To Log Or Not To Log

A breakdown of important information to have in an incident

During an incident logs are crucial. I honestly don’t care where they are, we just need them during an incident. An important question that need to be answered is:

Who did What and When

I’ll break it down a little here. The goal here is that this breakdown will help you determine what you need to log exactly.

Who

This can be any of the following. The more information, the better of course.

  • username or service account name

  • unique identifier (UUID, GUID, etc)

  • IP Address (attribution is hard - YMMV)

  • machine name

  • user agent

  • key id

What

What action was performed?

  • Authentication attempts (successful, failed)

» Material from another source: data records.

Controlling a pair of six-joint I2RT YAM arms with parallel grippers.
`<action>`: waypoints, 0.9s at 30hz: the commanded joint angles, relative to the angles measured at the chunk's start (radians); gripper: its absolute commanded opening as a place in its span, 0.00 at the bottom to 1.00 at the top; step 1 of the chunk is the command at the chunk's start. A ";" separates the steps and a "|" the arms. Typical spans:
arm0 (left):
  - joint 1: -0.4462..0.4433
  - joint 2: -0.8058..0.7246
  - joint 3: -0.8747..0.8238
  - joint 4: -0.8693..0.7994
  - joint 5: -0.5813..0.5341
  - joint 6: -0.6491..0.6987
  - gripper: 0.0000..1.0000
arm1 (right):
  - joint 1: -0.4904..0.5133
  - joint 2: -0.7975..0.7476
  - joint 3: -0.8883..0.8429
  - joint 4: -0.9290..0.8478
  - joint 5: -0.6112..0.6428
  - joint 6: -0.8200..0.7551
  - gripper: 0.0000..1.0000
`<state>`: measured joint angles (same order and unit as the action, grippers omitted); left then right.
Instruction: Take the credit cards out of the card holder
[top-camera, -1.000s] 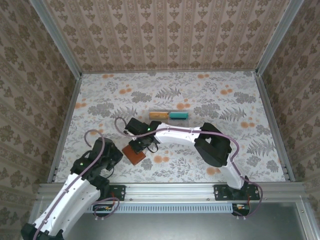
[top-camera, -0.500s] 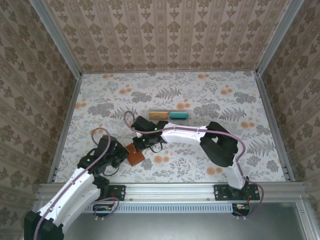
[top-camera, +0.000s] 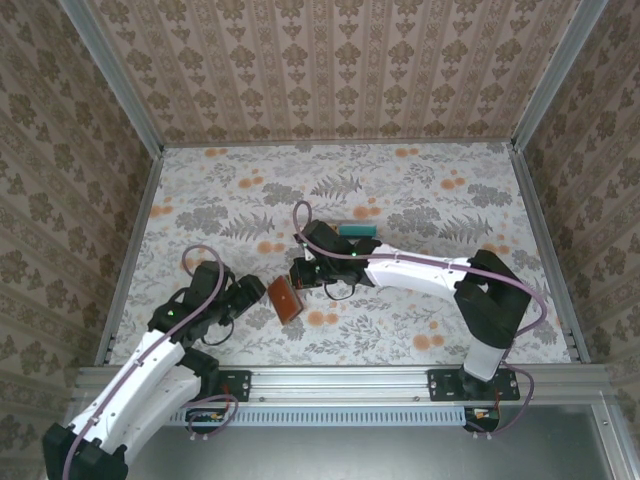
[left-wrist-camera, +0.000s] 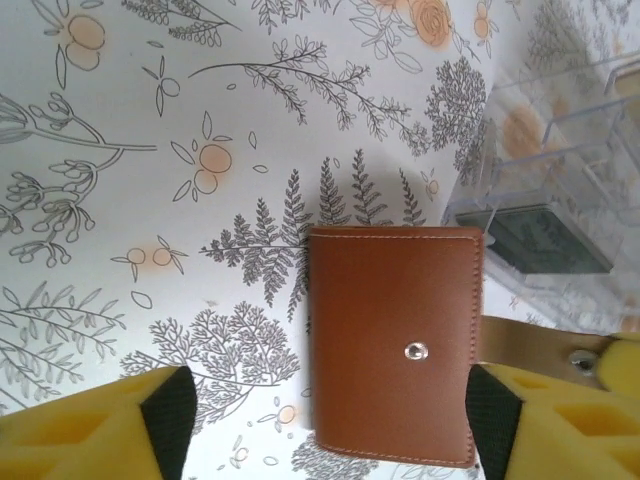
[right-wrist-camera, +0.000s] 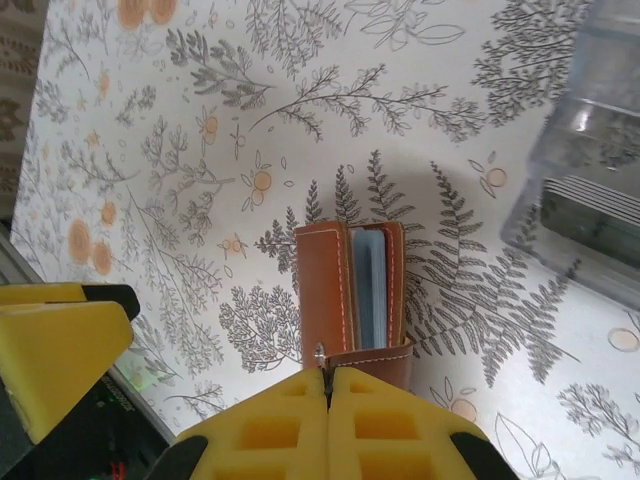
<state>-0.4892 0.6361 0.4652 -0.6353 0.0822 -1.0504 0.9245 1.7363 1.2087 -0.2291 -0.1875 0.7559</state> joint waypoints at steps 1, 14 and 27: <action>0.003 0.005 0.030 -0.043 -0.019 0.039 0.79 | 0.001 -0.071 -0.011 0.032 0.014 0.051 0.00; 0.004 0.014 0.050 -0.062 -0.014 0.069 0.84 | -0.002 -0.177 -0.119 -0.021 0.123 0.077 0.00; 0.009 0.180 0.147 -0.033 0.060 0.193 0.84 | -0.061 -0.476 -0.377 -0.272 0.433 0.245 0.00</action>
<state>-0.4892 0.7868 0.5640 -0.6685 0.1093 -0.9253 0.8757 1.2972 0.8776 -0.3950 0.1432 0.9253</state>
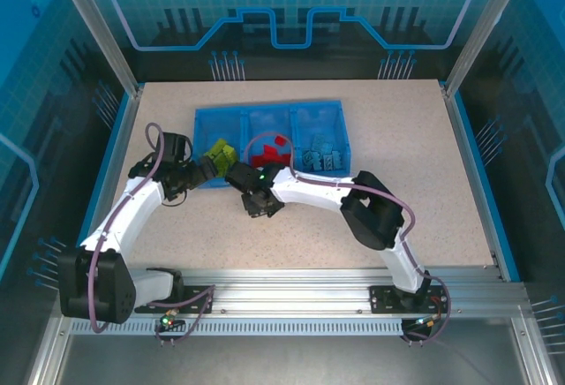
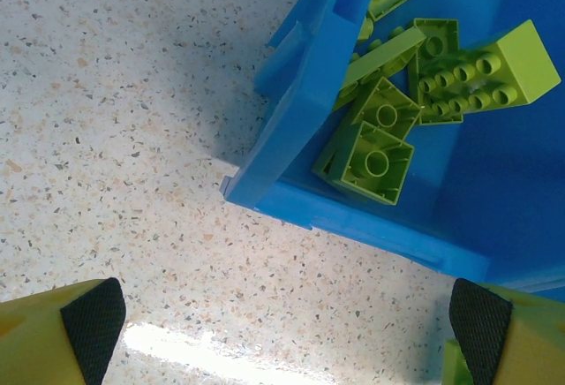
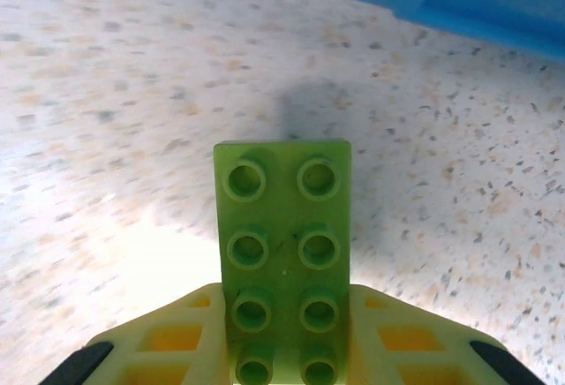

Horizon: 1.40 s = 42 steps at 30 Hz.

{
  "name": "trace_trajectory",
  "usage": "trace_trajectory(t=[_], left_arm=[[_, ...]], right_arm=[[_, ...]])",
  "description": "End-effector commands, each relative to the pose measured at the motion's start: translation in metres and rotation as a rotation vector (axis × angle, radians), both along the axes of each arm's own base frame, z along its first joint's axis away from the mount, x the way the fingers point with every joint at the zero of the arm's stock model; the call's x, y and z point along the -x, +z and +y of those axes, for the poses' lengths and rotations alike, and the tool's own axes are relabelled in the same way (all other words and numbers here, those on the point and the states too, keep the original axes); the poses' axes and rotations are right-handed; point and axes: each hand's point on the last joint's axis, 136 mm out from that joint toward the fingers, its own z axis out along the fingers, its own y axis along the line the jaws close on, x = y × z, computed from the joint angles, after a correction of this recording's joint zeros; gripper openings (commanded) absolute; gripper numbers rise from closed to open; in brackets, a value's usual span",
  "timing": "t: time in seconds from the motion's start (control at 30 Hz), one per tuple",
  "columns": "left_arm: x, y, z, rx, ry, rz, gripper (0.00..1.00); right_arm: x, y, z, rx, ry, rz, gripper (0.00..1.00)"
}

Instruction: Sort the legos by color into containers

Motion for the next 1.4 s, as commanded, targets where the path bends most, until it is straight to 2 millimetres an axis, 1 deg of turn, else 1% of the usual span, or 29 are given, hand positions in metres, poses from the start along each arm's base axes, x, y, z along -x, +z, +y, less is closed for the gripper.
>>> trace_trajectory(t=[0.0,0.1,0.17,0.33,0.4,0.47,0.53,0.57,0.67,0.73,0.77,0.83,0.87,0.9,0.93,1.0,1.1,1.17,1.23,1.3,1.37], left_arm=[[0.004,0.002,0.003,0.001,0.001,-0.007,0.99],[0.005,0.0,0.005,-0.003,0.007,-0.001,0.99],[0.006,-0.002,0.005,0.001,0.01,0.002,0.99],[0.01,-0.006,0.008,0.006,0.026,0.013,0.99],[0.013,-0.009,0.011,0.01,0.039,0.017,0.99],[0.015,-0.011,0.013,0.013,0.055,0.019,0.99],[0.018,-0.013,0.015,0.014,0.067,0.02,0.99],[0.02,-0.014,0.016,0.016,0.069,0.022,0.99],[0.023,-0.015,0.018,0.013,0.084,0.025,0.99],[0.025,-0.016,0.017,0.02,0.088,0.024,0.99],[0.026,-0.017,0.016,0.023,0.089,0.026,0.99],[0.027,-0.018,0.016,0.027,0.091,0.032,0.99],[0.028,-0.019,0.016,0.027,0.092,0.035,0.99],[0.029,-0.02,0.016,0.026,0.092,0.038,0.99],[0.029,-0.02,0.016,0.026,0.092,0.039,0.99],[0.031,-0.02,0.017,0.025,0.094,0.042,0.99],[0.033,-0.02,0.017,0.023,0.095,0.04,0.99],[0.033,-0.019,0.017,0.024,0.095,0.038,0.99],[0.033,-0.019,0.017,0.025,0.094,0.042,0.99],[0.034,-0.018,0.017,0.023,0.094,0.044,0.99],[0.034,-0.016,0.018,0.013,0.097,0.042,0.99]], right_arm=[[0.003,0.045,0.013,-0.099,0.074,-0.025,0.3],[-0.007,0.07,0.03,-0.166,0.105,-0.056,0.3],[-0.017,0.079,0.043,-0.208,0.116,-0.063,0.3],[-0.052,0.097,0.08,-0.29,0.156,-0.089,0.3],[-0.069,0.096,0.087,-0.282,0.156,-0.098,0.3],[-0.085,0.084,0.09,-0.278,0.138,-0.082,0.3],[-0.102,0.078,0.09,-0.289,0.115,-0.074,0.3],[-0.108,0.078,0.091,-0.301,0.107,-0.073,0.3],[-0.122,0.068,0.088,-0.327,0.075,-0.046,0.3],[-0.125,0.065,0.09,-0.345,0.078,-0.038,0.32],[-0.125,0.063,0.09,-0.351,0.081,-0.031,0.36],[-0.124,0.059,0.093,-0.362,0.098,-0.015,0.45],[-0.122,0.058,0.093,-0.363,0.102,-0.008,0.48],[-0.121,0.058,0.094,-0.365,0.11,-0.004,0.55],[-0.12,0.057,0.094,-0.365,0.112,-0.003,0.65],[-0.117,0.061,0.095,-0.371,0.121,-0.006,0.74],[-0.113,0.076,0.099,-0.397,0.136,-0.031,0.88],[-0.11,0.09,0.103,-0.418,0.158,-0.058,0.93],[-0.107,0.109,0.106,-0.443,0.175,-0.086,1.0],[-0.105,0.129,0.104,-0.455,0.183,-0.119,1.0],[-0.103,0.149,0.096,-0.455,0.191,-0.165,1.0]])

  • File Delete, Writes, Reads, Modifications

  • Commands executed

  • Processes initiated

  • Connections established / attempted

When

Self-explanatory here. Having a synced system is crucially important when trying to piece things together. One mistake or difficulty I see often is not taking into consideration time zone or the time standard context of the log. Whether it was in GMT or UTC (not a time zone) or if DST (Daylight Savings Time), this is very important to understand and configure. If you’re logs do not include time zone inside the log time, then make sure to configure your log aggregation tool accordingly. Many times it will assume a time zone for the incoming log.

Having your time off will lead to inconclusive evidence, or worse, false positives.

Retention

Now if you have all of the above, but the logs are only retained for a couple weeks, well that’s not going to be so useful. My general recommendations are to have at least 90 days worth of logs easily searchable, and at least 12-18 months of retention total.

What Do I Need To Log?

Everything!

Just kidding.

Logging everything will not only cost you more, but make it harder to find what you’re looking for. The key takeaway here is to start with authentication logs as a minimum. Once an attacker has access to credentials, they will try to pivot and access other systems.

Note: If you have SSO enabled and required for authentication into your apps this will ease the log burden overall. 💪🏼

Here’s a list of applications and sources to start with:

  • Google Workspaces Audit Logs

  • O365 Audit Logs

  • Slack audit logs

  • Wiki Audit Logs (Confluence, Jira, Notion)

  • Platform Logs

    • AWS / Azure / GCP / Heroku / Hosting Provider

    • Cloudflare / CDN

  • Web Application Logs

This is not a comprehensive logging guide or manual, but meant to help you prepare in the event of a security incident. With so many 3rd parties being affected by security incidents, it’s become ever more important to prepare.